- [WHAT TO PRODUCE]
Among the entries below, take the line with "A name that" and the line with "red safety padlock: box: [382, 261, 400, 285], surface", and output them and every line between them exactly, with nothing else.

** Opening SUPPLIED RECORDS block **

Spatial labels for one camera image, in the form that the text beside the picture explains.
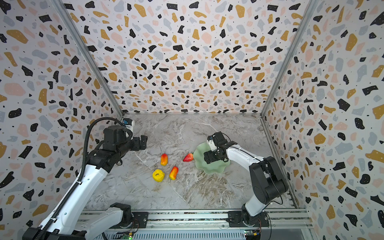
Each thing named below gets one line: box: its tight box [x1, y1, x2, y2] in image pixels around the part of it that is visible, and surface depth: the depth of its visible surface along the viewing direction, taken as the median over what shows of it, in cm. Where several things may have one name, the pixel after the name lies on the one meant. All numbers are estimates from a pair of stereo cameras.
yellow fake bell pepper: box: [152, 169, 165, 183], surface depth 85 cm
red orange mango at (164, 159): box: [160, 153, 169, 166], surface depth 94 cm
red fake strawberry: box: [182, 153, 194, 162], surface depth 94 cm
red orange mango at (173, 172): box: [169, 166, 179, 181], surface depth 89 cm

** Closing SUPPLIED RECORDS block **
** Opening SUPPLIED RECORDS block **

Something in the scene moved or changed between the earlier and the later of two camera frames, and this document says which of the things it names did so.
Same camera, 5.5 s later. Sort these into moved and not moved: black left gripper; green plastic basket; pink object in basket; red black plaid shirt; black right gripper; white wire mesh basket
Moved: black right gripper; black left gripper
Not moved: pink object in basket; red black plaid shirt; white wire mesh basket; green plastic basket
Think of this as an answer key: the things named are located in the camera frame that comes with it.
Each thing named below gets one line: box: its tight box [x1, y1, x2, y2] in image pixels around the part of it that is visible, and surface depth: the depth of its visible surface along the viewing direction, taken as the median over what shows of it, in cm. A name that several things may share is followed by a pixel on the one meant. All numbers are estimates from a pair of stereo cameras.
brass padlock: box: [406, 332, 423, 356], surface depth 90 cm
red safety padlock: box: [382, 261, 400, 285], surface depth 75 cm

** Closing SUPPLIED RECORDS block **

- [SOLUTION FOR THIS PROBLEM]
Each thing named below gets one line: box: its tight box [x1, y1, x2, y2] in image pixels around the part of it that is visible, and surface depth: the depth of its visible surface along the viewing direction, taken as the median over what shows of it, in cm. A name that several things may share is followed by a pixel on the one meant. All numbers are estimates from a pair of stereo cameras.
brass padlock: box: [406, 332, 423, 356], surface depth 90 cm
red safety padlock: box: [382, 261, 400, 285], surface depth 75 cm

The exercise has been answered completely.